Write the listing out again exactly as it stands, with no images.

━━━━━ Task data ━━━━━

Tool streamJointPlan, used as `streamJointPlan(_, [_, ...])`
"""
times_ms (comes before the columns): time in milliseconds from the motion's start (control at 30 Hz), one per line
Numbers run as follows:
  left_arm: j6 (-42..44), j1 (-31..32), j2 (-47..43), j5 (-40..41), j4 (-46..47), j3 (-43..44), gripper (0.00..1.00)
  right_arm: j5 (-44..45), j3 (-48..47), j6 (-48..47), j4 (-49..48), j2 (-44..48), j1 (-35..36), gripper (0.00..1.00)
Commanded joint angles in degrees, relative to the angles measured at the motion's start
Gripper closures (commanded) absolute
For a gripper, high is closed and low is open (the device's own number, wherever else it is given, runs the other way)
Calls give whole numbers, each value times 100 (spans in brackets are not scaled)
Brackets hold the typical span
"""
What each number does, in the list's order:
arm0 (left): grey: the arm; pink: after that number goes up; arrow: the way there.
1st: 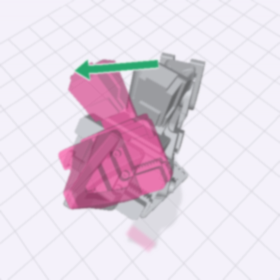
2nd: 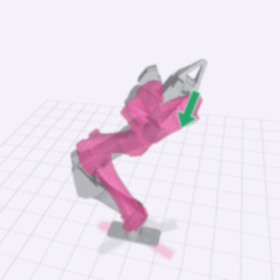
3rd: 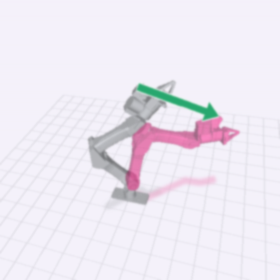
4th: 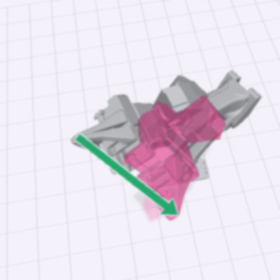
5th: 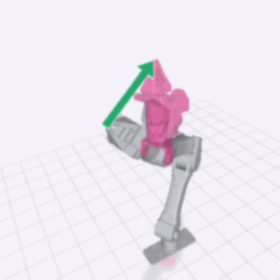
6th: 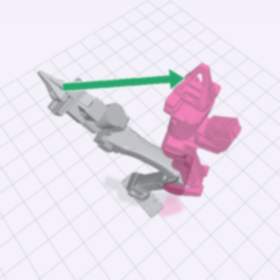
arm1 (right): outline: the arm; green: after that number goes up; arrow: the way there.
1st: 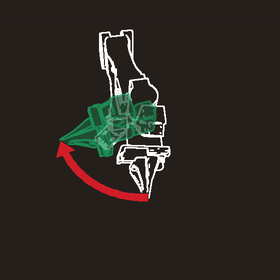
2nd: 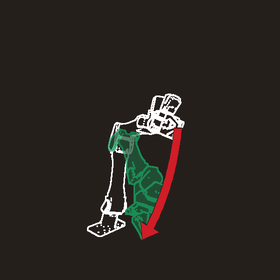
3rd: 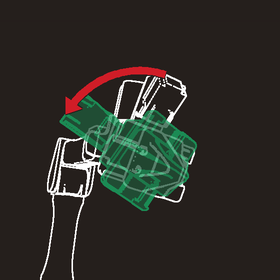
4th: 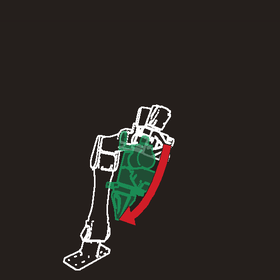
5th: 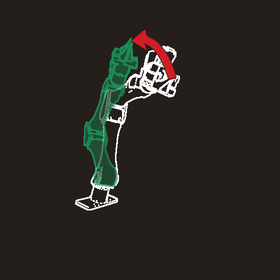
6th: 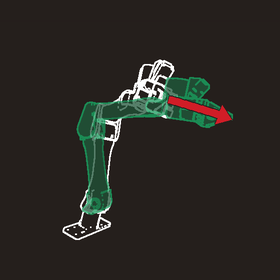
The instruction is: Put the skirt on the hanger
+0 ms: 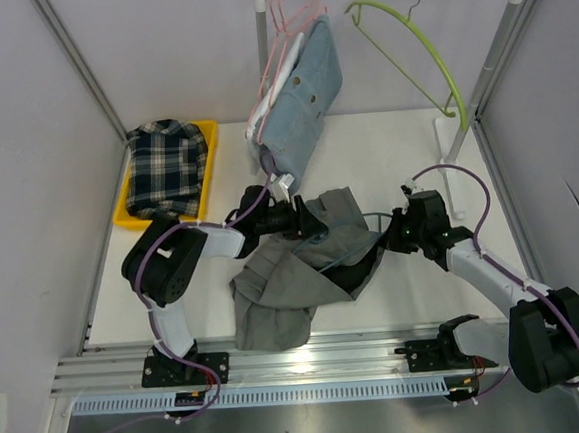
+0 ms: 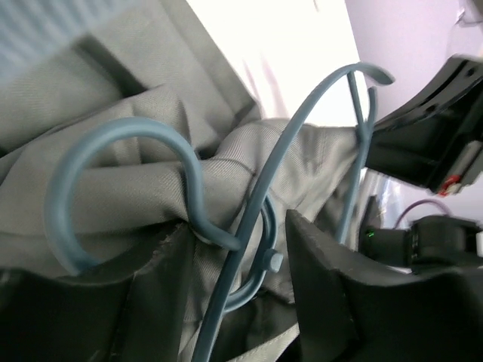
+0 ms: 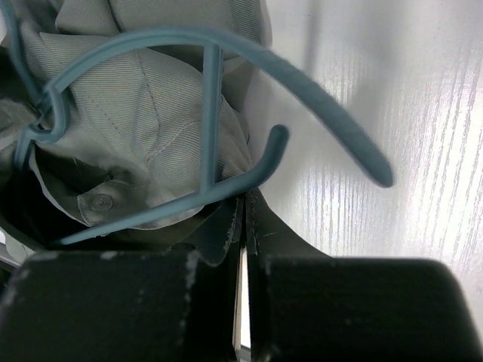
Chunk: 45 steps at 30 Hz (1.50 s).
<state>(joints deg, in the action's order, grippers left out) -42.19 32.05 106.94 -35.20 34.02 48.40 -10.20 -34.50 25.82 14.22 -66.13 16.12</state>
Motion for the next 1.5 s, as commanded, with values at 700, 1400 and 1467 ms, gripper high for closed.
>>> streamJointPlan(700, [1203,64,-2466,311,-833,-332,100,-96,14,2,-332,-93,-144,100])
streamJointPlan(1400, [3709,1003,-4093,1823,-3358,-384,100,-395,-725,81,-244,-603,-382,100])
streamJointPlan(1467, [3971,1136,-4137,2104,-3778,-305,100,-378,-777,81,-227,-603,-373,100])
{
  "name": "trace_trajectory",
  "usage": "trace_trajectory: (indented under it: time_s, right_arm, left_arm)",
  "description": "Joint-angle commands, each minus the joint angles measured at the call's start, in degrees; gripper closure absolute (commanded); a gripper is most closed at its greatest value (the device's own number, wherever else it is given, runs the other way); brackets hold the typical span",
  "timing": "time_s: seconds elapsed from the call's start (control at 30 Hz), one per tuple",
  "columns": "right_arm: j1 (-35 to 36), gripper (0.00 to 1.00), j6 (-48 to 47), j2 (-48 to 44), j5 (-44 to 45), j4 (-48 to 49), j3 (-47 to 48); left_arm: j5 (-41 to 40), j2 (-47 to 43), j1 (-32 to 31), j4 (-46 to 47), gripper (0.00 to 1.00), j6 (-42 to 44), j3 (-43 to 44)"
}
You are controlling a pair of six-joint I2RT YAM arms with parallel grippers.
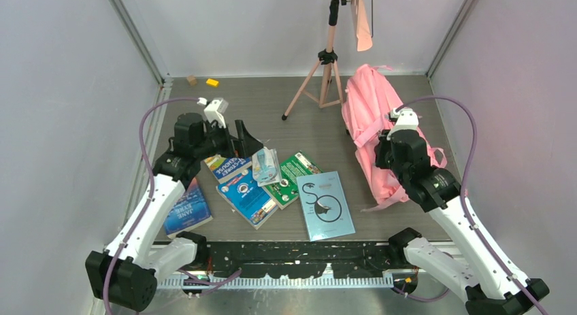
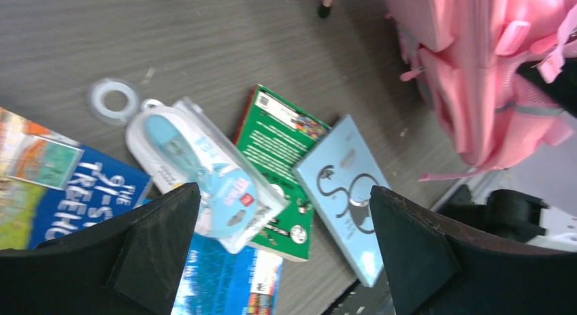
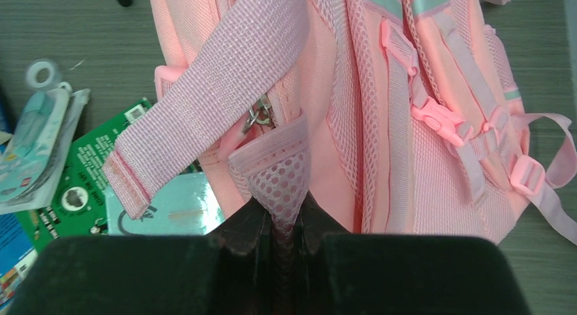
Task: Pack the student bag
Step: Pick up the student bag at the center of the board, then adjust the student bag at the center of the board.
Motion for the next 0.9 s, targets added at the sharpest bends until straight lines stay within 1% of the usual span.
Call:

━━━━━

Answer to the problem.
Tool streamJointPlan, used as `streamJointPlan(_, [_, ...])`
"""
times_ms (comes before the columns): time in milliseconds from the motion's start (control at 30 Hz), one per line
Numbers run as follows:
  left_arm: j6 (-42..44), j1 (-31..32), j2 (-47..43), j5 (-40..41), j4 (-46..47), j3 (-43..44), gripper (0.00..1.00)
  right_arm: j5 (-44..45), j3 (-48..47), j6 (-48..47), j4 (-49..48), j2 (-44..48), j1 (-35..36), gripper (0.00..1.00)
Commanded joint angles in degrees, relative to the angles measured at the motion's start
Gripper closures (commanded) absolute
For a gripper, high is closed and low is open (the device's own number, wherever else it is given, runs the other way)
Calls give whole numbers, each value times 100 (spans in brackets are not scaled)
Brackets hold the typical span
"""
What each number does, in the list's order:
arm0 (left): grey: the arm; pink: after that number goes up; arrow: the way there.
1st: 
2nd: 
3rd: 
4th: 
5th: 
6th: 
arm1 (right): outline: the arm; green: after that number goes up; arrow: the way there.
1st: 
2nd: 
3rd: 
4th: 
5th: 
6th: 
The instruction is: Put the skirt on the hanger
+0 ms: 
+0 ms: 
+0 ms: 
Chunk: 45 steps at 30 Hz (1.50 s).
<state>(joints deg, in the action's order, grippers left out) -42.19 32.05 106.94 -35.20 34.02 48.40 -10.20 -34.50 25.82 14.22 -66.13 16.12</state>
Motion for the next 1.5 s, as commanded, with values at 700, 1400 and 1467 ms, gripper high for closed.
>>> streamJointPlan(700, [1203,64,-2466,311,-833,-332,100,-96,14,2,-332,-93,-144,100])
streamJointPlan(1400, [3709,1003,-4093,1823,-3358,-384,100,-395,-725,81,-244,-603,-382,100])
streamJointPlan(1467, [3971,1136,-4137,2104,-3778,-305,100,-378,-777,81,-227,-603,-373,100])
{
  "name": "trace_trajectory",
  "usage": "trace_trajectory: (indented under it: time_s, right_arm, left_arm)",
  "description": "Joint-angle commands, each minus the joint angles measured at the call's start, in degrees; gripper closure absolute (commanded); a gripper is most closed at its greatest value (the device's own number, wherever else it is given, runs the other way); brackets hold the typical span",
  "timing": "time_s: seconds elapsed from the call's start (control at 30 Hz), one per tuple",
  "columns": "right_arm: j1 (-35 to 36), gripper (0.00 to 1.00), j6 (-48 to 47), j2 (-48 to 44), j5 (-44 to 45), j4 (-48 to 49), j3 (-47 to 48); left_arm: j5 (-41 to 40), j2 (-47 to 43), j1 (-32 to 31), j4 (-46 to 47), gripper (0.00 to 1.00), j6 (-42 to 44), j3 (-43 to 44)"
}
You are controlling a pair of six-joint I2RT YAM arms with parallel grippers.
Task: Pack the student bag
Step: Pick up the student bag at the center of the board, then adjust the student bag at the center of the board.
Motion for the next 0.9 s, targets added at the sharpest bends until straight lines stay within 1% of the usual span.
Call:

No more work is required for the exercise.